> **DIRECTIONS FOR THIS TASK**
Transcribe the data in full and exactly, omitting any pictures.

*** DATA PROVIDED Section Begins ***

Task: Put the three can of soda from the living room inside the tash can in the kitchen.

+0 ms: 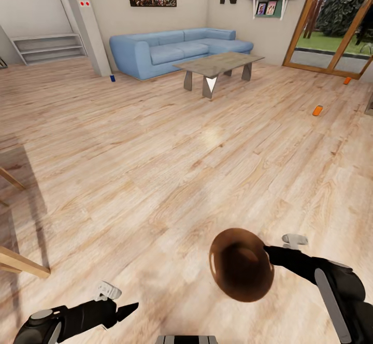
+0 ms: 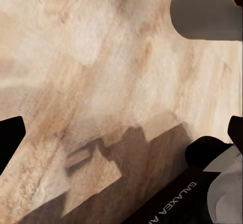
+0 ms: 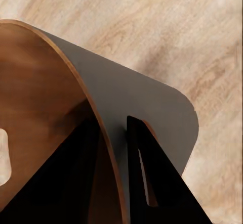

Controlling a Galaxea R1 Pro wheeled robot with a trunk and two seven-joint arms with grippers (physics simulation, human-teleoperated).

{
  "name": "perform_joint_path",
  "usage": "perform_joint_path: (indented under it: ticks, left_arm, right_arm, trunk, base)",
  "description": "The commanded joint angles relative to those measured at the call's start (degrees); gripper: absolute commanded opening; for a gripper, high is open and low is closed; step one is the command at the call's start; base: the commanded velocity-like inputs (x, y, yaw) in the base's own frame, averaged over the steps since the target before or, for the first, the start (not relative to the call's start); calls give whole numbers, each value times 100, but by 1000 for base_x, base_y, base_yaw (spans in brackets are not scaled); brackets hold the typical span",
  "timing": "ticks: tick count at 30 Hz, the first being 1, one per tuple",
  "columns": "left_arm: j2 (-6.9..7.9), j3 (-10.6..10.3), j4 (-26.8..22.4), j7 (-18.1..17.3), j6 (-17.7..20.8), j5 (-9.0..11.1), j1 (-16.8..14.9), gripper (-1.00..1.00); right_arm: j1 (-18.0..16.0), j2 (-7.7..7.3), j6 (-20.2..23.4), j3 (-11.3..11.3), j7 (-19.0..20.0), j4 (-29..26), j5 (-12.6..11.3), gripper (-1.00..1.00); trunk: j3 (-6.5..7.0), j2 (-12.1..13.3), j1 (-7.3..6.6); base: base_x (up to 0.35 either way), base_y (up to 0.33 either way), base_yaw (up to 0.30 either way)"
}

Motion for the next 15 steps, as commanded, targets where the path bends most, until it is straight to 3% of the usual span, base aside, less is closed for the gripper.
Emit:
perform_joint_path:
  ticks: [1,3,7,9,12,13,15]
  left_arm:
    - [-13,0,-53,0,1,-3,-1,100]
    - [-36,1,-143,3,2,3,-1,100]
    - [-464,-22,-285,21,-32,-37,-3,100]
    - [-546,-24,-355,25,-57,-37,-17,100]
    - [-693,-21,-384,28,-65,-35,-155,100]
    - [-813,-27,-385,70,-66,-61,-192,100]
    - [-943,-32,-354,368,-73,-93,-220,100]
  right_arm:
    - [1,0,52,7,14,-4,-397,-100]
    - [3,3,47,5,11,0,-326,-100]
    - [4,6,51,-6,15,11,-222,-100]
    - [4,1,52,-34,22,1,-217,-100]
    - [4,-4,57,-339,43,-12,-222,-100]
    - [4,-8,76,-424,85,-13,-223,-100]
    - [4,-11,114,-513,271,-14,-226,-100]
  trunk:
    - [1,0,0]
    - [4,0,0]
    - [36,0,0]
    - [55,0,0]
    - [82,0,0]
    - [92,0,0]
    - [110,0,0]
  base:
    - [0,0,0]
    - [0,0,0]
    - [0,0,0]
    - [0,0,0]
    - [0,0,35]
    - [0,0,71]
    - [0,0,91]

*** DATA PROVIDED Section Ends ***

> **RESULT OF THE EXERCISE**
Task: Put the three can of soda from the living room inside the tash can in the kitchen.

+0 ms: 
+0 ms: 
+0 ms: 

Controlling a Galaxea R1 Pro wheeled robot with a trunk and two seven-joint arms with grippers (physics simulation, human-teleoperated).

{
  "name": "perform_joint_path",
  "usage": "perform_joint_path: (indented under it: ticks, left_arm, right_arm, trunk, base)",
  "description": "The commanded joint angles relative to those measured at the call's start (degrees); gripper: absolute commanded opening; for a gripper, high is open and low is closed; step one is the command at the call's start; base: the commanded velocity-like inputs (x, y, yaw) in the base's own frame, averaged over the steps since the target before or, for the first, the start (not relative to the call's start); calls give whole numbers, each value times 100, but by 1000 for base_x, base_y, base_yaw (spans in brackets are not scaled); brackets hold the typical span",
  "timing": "ticks: tick count at 30 Hz, the first being 1, one per tuple",
  "columns": "left_arm: j2 (-6.9..7.9), j3 (-10.6..10.3), j4 (-26.8..22.4), j7 (-18.1..17.3), j6 (-17.7..20.8), j5 (-9.0..11.1), j1 (-16.8..14.9), gripper (-1.00..1.00); right_arm: j1 (-18.0..16.0), j2 (-7.7..7.3), j6 (-20.2..23.4), j3 (-11.3..11.3), j7 (-19.0..20.0), j4 (-29..26), j5 (-12.6..11.3), gripper (-1.00..1.00); trunk: j3 (-6.5..7.0), j2 (-12.1..13.3), j1 (-7.3..6.6); base: base_x (up to 0.35 either way), base_y (up to 0.33 either way), base_yaw (up to 0.30 either way)"
}

Motion for the next 15 steps, as commanded, targets where the path bends most, until it is straight to 3% of the usual span, base aside, less is closed for the gripper.
Emit:
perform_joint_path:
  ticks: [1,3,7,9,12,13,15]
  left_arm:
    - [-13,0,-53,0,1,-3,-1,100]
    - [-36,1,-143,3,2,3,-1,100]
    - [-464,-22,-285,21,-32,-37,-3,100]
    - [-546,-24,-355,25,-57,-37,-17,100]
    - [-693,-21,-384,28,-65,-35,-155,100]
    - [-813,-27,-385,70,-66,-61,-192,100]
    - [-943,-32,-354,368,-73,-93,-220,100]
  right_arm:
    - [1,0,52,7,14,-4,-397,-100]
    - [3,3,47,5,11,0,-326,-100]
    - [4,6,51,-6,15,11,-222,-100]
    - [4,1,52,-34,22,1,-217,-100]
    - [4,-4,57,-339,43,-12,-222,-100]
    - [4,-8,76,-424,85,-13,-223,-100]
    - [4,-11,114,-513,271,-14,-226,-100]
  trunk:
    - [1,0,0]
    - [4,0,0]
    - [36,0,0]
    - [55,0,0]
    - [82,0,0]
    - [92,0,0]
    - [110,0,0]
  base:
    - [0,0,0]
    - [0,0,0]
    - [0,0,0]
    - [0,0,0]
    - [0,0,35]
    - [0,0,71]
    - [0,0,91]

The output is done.